Prima di accogliere un Museo, Palazzo Ricchieri è stata una delle più antiche dimore nobiliari del centro storico: casa-torre già nel Duecento, fu proprietà della famiglia Ricchieri, di nobiltà designata sia dalla Casa d’Austria, sia dalla Repubblica di Venezia. Qui i capolavori di Giovanni Antonio de’ Sacchis, il Pordenone, le sculture lignee del Cinquecento di scuola friulana, i “ritratti parlanti” di Giuseppe Tominz e di Michelangelo Grigoletti, si collocano in ambienti di raro pregio. Tra questi la sala affrescata con le storie di Tristano e Isotta, degli inizi del XV secolo, e la sala delle cantinelle da soffitto, che raccontano, con colore locale, miti, leggende e scene di vita curtense tra Medioevo e Rinascimento.

MUSEO CIVICO DI STORIA NATURALE SILVIA ZENARI

Ingresso libero (15.00 – 18.30) – Ore 17.30: percorso assistito gratuito a cura di Caterina Coral 

Entrando nel Museo Civico di Storia Naturale, lo sguardo è catturato dal Mammut ricostruito in scala 1:1, che presidia il cortile interno: è il biglietto da visita di un’istituzione scientifica che vuole educare, divertendo. Per gli appassionati e i cultori della bellezza, è esposta al pubblico una straordinaria raccolta di mineralogia, con oltre un migliaio di reperti, in un caleidoscopio di colori e di fosforescenze. Non mancano collezioni di petrografia, paleontologia, botanica, zoologia, etnografia e tecnologia, con oltre seicento strumenti scientifici, antiche carte geografiche, cannocchiali prodotti a Venezia dai friulani Selva nella metà del Settecento. Un viaggio tra scienza e immaginario, che culmina nella spettacolare Wunderkammer, riproduzione di un’antica “camera delle meraviglie” popolata di animali rari, misteriosi, inquietanti.

GALLERIA D’ARTE MODERNA E CONTEMPORANEA ARMANDO PIZZINATO

Ingresso libero (15.00 – 18.30) – Ore 17.30: percorso assistito gratuito alla scoperta del MIRA (Museo Itinerario della Rosa Antica) a cura dell’Associazione “La Compagnia delle Rose” 

La Galleria è intitolata al pittore maniaghese Armando Pizzinato, scomparso nel 2014, uno dei più importanti artisti del dopoguerra, le cui opere sono ospitate in alcuni tra i più prestigiosi musei di arte contemporanea del mondo, tra cui il MOMA di New York.
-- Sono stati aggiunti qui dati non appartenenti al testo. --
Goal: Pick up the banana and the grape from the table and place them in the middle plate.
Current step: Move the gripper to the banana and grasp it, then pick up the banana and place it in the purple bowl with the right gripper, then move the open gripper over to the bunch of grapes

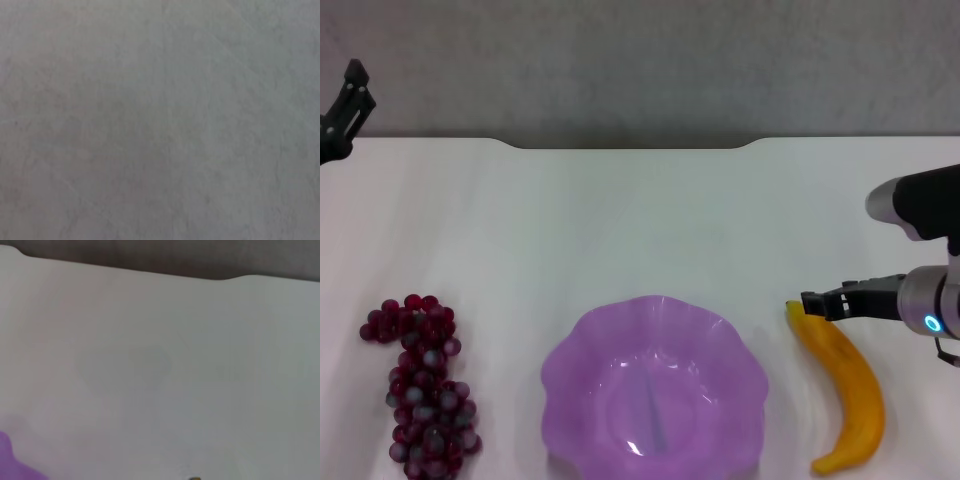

La Galleria comprende la storica Villa Galvani, che dialoga dinamicamente con i nuovi spazi espositivi, di ampio respiro e luminosità. Un complesso che attraversa due secoli di architettura e s’inserisce in un parco di raro pregio, con un laghetto di acque sorgive e il Museo Itinerario della Rosa Antica (MIRA), che in primavera regala il profumo di 185 varietà ospitate.